**TASK**
Since the records include pictures, leave those out while you reproduce exactly and only the lines from the one containing "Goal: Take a" through the one containing "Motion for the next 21", inclusive.

=== THE INPUT ===

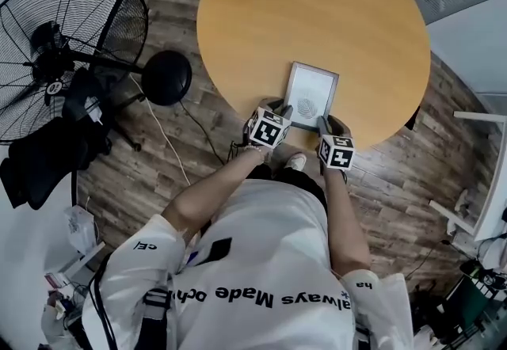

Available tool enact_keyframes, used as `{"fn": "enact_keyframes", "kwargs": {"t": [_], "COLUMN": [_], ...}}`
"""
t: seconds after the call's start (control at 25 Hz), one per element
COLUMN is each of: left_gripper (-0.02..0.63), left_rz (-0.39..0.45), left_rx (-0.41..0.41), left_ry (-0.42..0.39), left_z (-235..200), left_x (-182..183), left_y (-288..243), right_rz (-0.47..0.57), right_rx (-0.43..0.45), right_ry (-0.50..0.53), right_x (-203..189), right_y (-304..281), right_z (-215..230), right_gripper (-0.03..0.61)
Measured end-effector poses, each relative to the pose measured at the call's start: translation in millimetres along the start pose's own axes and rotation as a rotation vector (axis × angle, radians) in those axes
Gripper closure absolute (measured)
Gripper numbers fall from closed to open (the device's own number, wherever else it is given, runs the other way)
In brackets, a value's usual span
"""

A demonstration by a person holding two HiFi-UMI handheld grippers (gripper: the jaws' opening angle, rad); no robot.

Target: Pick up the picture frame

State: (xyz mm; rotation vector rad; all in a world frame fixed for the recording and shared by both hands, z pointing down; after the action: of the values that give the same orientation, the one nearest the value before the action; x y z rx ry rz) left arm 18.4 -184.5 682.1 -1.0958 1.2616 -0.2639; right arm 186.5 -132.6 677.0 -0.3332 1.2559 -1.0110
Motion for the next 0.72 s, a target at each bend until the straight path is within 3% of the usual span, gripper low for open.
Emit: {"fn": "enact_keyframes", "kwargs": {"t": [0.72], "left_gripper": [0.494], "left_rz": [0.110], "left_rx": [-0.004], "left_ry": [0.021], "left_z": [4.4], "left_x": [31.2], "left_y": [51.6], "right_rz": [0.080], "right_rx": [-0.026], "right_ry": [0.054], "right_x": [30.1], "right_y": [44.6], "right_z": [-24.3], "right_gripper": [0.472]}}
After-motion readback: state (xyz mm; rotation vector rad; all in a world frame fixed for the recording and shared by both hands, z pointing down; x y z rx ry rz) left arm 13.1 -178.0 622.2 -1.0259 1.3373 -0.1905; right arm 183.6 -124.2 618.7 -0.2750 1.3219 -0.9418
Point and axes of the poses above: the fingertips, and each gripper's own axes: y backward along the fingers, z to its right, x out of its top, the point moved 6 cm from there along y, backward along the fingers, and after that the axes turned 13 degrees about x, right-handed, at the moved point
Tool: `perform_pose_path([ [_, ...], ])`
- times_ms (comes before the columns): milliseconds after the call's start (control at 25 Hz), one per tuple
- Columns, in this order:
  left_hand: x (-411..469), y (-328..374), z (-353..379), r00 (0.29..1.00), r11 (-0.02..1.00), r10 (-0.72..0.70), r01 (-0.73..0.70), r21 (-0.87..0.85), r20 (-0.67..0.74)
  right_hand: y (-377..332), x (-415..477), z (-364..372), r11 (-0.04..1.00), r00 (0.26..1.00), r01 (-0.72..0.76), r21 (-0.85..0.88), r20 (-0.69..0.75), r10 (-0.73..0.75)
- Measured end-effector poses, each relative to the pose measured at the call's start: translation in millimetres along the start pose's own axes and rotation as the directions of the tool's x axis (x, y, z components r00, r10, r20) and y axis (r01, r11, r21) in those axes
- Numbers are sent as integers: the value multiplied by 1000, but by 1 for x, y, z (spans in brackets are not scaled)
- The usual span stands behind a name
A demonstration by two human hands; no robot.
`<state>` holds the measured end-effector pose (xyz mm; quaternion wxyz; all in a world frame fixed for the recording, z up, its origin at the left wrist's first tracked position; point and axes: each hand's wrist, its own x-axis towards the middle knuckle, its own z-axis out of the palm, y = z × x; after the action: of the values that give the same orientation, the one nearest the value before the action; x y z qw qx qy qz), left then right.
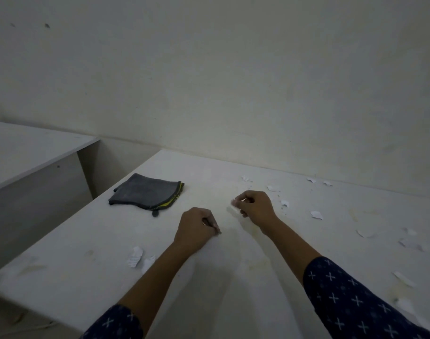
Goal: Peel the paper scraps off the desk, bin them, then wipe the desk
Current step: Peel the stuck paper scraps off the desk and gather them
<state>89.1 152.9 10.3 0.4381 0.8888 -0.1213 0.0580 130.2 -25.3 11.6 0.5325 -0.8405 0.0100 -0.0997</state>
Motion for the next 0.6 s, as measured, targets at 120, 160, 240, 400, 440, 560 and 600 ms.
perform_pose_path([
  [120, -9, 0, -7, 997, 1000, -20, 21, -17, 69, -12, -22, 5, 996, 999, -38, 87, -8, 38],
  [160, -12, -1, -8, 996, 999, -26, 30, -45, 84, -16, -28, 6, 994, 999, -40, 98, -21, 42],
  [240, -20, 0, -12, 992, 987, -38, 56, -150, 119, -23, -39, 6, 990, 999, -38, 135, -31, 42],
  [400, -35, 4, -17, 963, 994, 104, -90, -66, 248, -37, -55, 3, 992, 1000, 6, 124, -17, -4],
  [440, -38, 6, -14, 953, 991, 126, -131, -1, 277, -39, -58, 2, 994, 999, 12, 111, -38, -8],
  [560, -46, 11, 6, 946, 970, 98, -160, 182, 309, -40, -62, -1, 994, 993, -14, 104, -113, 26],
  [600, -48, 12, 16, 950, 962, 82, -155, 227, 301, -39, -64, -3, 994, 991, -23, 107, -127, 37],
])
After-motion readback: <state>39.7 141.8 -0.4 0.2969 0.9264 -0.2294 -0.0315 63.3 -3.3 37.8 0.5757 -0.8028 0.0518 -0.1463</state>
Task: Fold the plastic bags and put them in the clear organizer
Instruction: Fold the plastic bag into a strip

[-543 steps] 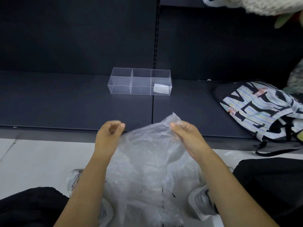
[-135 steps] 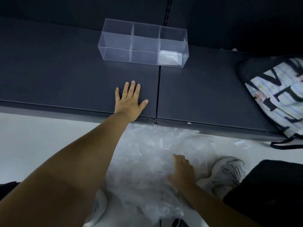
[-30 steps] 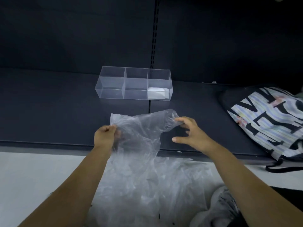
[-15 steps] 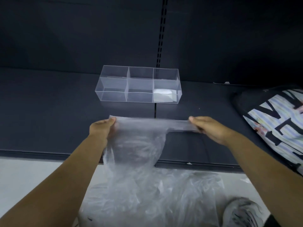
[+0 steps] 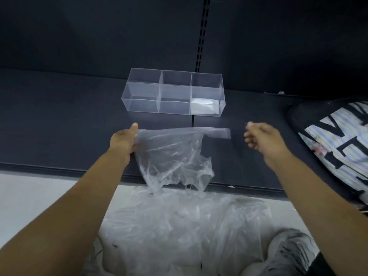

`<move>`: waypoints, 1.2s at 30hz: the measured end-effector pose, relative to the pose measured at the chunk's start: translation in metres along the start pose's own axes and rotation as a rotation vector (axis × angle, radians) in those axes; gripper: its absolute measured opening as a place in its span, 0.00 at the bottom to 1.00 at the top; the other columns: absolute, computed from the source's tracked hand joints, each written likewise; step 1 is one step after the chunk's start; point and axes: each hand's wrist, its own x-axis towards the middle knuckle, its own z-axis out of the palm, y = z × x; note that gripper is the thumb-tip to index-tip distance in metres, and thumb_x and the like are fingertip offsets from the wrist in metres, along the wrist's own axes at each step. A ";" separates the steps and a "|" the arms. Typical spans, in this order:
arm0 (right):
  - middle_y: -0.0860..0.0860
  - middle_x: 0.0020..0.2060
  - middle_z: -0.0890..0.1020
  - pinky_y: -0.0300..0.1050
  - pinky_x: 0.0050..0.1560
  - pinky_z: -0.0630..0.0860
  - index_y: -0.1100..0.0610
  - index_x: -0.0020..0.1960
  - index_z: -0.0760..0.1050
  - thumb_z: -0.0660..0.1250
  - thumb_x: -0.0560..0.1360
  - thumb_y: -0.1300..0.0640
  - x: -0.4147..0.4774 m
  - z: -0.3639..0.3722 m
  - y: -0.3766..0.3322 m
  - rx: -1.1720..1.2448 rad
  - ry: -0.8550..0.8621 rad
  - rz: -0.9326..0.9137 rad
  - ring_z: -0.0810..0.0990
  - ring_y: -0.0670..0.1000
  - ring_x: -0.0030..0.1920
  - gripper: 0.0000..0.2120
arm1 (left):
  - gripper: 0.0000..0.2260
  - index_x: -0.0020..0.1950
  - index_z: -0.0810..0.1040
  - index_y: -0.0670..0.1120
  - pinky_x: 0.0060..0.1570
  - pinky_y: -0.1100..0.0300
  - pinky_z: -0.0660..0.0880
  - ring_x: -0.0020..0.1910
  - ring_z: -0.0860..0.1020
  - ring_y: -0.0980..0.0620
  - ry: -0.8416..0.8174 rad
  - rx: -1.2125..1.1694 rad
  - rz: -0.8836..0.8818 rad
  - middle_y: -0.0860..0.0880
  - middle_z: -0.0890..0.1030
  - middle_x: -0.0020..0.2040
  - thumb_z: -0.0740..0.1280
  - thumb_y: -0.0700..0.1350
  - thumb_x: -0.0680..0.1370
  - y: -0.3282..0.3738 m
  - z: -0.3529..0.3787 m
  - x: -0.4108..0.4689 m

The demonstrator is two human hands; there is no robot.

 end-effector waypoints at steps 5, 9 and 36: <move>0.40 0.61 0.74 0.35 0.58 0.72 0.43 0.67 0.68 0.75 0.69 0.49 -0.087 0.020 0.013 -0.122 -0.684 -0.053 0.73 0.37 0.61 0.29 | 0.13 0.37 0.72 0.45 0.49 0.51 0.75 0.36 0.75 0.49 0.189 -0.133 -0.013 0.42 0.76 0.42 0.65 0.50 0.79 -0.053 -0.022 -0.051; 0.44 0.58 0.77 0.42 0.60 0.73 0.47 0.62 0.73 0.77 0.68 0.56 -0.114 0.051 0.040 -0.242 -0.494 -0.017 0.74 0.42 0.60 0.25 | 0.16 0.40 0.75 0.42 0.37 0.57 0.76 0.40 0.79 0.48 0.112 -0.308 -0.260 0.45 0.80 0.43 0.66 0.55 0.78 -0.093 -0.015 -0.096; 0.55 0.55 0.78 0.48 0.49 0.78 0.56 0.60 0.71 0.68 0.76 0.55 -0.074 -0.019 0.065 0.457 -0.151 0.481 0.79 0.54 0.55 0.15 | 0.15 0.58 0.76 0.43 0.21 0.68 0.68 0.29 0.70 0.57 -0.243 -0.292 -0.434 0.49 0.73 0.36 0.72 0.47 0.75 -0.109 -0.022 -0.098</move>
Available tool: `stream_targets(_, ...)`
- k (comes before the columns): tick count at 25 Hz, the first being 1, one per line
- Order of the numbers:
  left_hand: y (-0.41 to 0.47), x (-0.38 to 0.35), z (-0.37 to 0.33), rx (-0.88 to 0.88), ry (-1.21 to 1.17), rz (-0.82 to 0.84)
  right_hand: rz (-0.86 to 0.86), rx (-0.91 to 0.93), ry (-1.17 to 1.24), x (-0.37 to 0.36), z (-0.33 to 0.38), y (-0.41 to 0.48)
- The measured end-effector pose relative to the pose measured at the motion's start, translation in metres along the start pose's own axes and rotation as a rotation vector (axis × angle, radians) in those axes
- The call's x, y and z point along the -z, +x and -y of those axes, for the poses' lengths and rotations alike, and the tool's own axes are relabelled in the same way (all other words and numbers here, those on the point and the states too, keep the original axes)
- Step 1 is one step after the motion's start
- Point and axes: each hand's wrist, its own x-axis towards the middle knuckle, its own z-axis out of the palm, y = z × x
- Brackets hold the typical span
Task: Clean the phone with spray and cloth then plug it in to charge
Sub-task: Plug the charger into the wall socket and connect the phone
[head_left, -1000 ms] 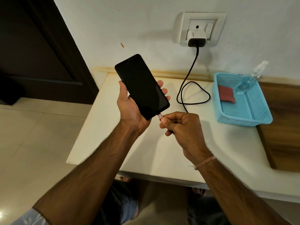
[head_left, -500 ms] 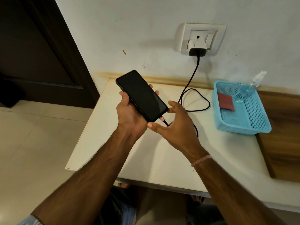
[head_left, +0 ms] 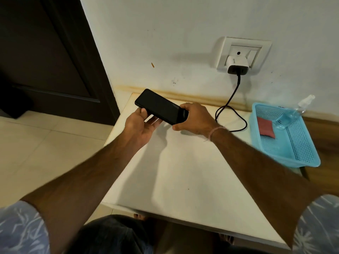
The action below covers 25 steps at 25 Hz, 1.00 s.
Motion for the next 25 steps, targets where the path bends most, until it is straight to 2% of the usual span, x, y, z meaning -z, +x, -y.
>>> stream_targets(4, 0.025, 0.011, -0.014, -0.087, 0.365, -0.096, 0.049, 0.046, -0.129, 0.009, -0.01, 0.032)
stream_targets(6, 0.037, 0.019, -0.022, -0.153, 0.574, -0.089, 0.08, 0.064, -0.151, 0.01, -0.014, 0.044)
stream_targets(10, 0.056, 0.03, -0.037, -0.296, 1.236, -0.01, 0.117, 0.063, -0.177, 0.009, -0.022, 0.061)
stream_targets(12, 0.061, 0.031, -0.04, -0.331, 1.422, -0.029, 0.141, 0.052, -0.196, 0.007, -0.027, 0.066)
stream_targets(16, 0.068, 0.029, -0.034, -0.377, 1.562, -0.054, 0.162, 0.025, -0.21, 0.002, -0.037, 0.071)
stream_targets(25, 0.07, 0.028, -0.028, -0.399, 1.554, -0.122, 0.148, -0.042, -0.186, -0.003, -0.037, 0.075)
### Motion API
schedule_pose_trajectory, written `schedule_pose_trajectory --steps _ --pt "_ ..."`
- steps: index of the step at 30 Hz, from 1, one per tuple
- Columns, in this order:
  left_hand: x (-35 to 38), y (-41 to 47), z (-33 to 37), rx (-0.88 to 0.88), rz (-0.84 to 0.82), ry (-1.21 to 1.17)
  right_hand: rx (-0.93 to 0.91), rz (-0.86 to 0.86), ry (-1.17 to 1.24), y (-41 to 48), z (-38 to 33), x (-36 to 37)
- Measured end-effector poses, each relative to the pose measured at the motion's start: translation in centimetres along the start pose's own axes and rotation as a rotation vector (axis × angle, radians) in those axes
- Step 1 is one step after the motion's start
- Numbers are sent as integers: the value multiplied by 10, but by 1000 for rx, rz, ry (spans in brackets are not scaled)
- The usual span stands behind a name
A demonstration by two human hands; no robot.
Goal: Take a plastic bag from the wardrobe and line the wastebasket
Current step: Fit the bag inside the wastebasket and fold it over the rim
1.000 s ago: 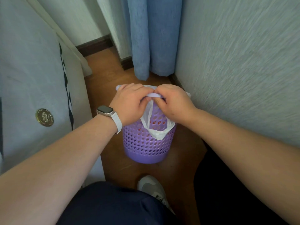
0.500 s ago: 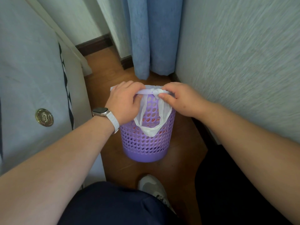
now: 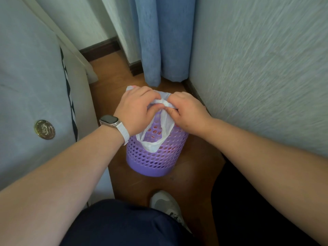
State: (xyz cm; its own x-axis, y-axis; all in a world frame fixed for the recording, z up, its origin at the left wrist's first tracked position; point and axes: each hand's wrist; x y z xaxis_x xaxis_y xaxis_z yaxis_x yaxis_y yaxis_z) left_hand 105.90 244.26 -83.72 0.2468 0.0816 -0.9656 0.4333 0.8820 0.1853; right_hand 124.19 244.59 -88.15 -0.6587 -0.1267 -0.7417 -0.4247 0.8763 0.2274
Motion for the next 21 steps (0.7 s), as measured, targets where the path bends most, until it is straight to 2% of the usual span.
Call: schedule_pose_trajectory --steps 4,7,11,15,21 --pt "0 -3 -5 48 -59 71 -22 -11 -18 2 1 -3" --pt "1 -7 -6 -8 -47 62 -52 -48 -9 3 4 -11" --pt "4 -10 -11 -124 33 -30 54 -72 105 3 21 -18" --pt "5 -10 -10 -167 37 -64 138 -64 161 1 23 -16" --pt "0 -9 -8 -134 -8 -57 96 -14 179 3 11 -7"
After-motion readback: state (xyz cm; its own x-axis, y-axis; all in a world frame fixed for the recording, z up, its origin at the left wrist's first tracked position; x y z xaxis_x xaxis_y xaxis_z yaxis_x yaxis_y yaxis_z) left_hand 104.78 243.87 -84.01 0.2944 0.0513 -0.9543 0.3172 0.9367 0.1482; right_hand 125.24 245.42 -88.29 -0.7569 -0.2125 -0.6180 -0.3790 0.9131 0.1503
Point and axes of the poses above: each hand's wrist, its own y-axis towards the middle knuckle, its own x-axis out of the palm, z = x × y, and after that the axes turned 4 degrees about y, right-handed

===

**TASK RESULT**
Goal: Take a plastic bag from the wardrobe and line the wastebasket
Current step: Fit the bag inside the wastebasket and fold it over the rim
1.000 s ago: 
0.500 s ago: 
now: 
State: (xyz cm; its own x-axis, y-axis; all in a world frame fixed for the recording, z up, its origin at the left wrist's first tracked position; point and axes: each hand's wrist; x y z xaxis_x xaxis_y xaxis_z yaxis_x yaxis_y yaxis_z) left_hand 105.90 244.26 -83.72 0.2468 0.0816 -0.9656 0.4333 0.8820 0.1853; right_hand 124.19 244.59 -88.15 -0.6587 -0.1267 -0.7417 -0.4247 0.8763 0.2274
Motion for the next 21 steps (0.7 s), as measured, targets where the path bends most, until it is straight to 2% of the usual span.

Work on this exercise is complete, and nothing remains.